• **YOUR TASK**:
Copying exactly, give the lines in the material below from the one with "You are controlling" to the one with "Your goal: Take", ends included, and nothing besides.

── RECORDED INFORMATION

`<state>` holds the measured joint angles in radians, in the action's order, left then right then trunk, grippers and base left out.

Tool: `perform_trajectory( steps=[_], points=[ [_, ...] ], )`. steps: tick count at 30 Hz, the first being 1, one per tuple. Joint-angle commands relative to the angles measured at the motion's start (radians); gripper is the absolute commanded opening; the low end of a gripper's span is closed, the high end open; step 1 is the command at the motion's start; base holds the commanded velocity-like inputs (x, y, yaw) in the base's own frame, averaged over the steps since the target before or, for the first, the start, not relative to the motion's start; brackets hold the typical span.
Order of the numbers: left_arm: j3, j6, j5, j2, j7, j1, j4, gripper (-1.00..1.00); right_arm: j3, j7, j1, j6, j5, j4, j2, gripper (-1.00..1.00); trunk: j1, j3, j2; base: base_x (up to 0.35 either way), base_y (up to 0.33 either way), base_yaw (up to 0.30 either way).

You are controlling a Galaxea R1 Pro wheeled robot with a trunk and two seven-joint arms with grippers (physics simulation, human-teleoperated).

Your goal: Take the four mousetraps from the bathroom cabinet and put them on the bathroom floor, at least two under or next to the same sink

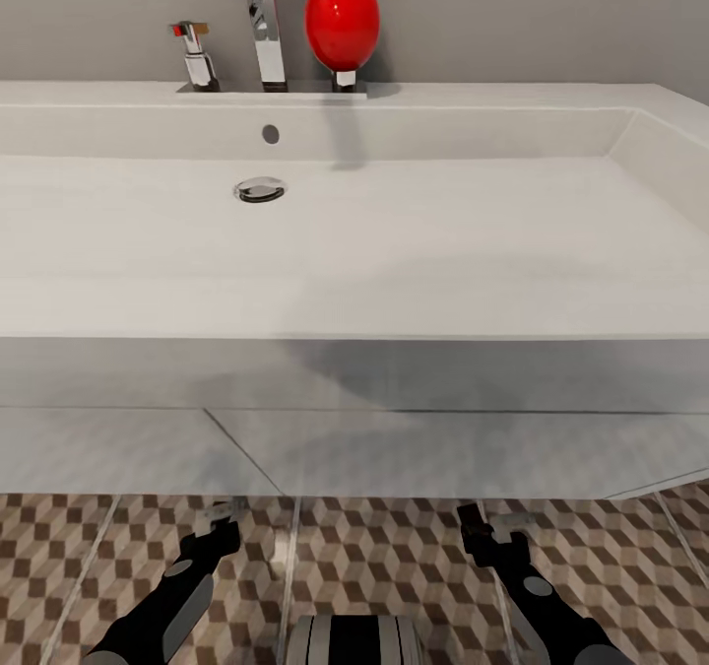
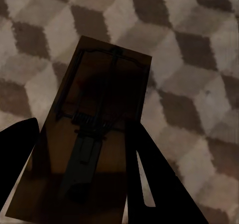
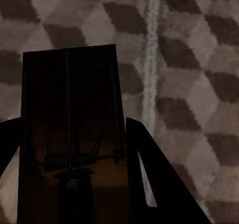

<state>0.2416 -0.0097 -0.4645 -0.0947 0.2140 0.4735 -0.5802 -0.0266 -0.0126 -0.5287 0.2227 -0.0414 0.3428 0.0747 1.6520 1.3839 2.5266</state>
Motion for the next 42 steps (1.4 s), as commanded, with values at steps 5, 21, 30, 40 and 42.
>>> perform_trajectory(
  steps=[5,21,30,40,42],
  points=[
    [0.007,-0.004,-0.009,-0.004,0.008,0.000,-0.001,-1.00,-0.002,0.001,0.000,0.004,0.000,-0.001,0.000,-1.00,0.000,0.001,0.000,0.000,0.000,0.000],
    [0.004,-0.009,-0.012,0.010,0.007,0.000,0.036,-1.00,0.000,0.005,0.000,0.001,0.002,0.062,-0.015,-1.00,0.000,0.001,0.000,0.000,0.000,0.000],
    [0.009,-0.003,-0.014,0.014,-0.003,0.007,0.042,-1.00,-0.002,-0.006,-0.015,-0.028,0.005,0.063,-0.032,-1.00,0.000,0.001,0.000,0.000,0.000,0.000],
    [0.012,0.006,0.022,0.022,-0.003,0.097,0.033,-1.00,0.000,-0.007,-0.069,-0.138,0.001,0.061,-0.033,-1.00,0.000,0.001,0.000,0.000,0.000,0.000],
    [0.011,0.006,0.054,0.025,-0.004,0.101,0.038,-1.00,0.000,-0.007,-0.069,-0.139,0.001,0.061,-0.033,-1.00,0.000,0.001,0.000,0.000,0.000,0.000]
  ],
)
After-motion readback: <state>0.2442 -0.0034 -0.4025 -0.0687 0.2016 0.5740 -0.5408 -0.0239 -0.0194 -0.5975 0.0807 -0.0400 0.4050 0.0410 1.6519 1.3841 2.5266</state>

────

• **EXERCISE ANSWER**:
You are controlling a Galaxea R1 Pro wheeled robot with a trunk and two seven-joint arms with grippers (physics simulation, human-teleoperated).

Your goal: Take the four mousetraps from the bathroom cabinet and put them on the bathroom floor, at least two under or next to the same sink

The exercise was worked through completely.